:: Task goal ::
Without the pictures, set down every line of the data exactly.
** Information provided follows **
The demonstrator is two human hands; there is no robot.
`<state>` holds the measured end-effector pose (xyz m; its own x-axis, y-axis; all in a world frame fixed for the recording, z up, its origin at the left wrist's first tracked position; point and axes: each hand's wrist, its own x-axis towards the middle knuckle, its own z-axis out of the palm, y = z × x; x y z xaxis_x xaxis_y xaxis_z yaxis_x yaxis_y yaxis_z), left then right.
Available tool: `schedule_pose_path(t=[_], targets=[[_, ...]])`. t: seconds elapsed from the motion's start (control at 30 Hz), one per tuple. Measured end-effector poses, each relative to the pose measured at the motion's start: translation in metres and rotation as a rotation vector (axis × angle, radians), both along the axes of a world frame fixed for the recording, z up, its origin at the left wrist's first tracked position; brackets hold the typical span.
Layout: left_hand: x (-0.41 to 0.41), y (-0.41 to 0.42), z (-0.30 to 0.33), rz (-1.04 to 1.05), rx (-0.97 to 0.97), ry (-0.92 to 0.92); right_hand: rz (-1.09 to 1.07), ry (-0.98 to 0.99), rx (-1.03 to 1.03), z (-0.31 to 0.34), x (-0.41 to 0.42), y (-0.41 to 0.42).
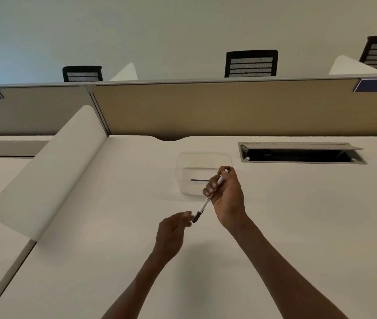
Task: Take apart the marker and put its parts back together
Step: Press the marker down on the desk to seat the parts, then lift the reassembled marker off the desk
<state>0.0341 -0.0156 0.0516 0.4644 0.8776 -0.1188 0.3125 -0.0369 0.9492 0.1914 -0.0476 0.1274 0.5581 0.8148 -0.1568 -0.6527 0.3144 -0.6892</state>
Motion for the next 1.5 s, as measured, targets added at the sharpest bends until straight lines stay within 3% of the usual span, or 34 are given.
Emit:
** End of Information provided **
:: Answer box ::
The demonstrator is two human hands; there is no robot.
`<state>` holds the measured end-effector pose (xyz m; its own x-axis, y-axis; all in a world frame fixed for the recording, z up, its origin at the left wrist's first tracked position; point and axes: each hand's wrist, its own x-axis towards the middle knuckle, its own z-axis out of the palm, y = z × x; x y z xaxis_x xaxis_y xaxis_z yaxis_x yaxis_y yaxis_z), left then right.
Available tool: `schedule_pose_path(t=[_], targets=[[_, ...]])`. t: seconds elapsed from the motion's start (control at 30 Hz), one per tuple. Measured end-effector poses, each relative to the pose measured at the motion's start: translation in metres and rotation as a rotation vector (axis × angle, radians), both along the axes of a world frame fixed for the recording, z up, its origin at the left wrist's first tracked position; brackets hold the typical span.
Layout: left_hand: x (-0.41 to 0.41), y (-0.41 to 0.42), z (-0.30 to 0.33), rz (-1.04 to 1.05), rx (-0.97 to 0.97), ry (-0.92 to 0.92); right_hand: rz (-1.09 to 1.07), ry (-0.98 to 0.99), rx (-1.03 to 1.03), z (-0.31 to 0.34), x (-0.41 to 0.42), y (-0.41 to 0.42).
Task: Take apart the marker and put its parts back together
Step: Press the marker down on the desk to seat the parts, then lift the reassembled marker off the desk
<state>0.0341 -0.0156 0.0516 0.4644 0.8776 -0.1188 0.3125 -0.0369 0.9492 0.1914 -0.0476 0.1274 0.5581 0.8148 -0.1568 -0.6527 0.3144 -0.6892</state>
Motion for the next 1.5 s, as measured, targets added at the sharpest bends until straight lines stay within 3% of the usual span, or 34 are given.
Emit:

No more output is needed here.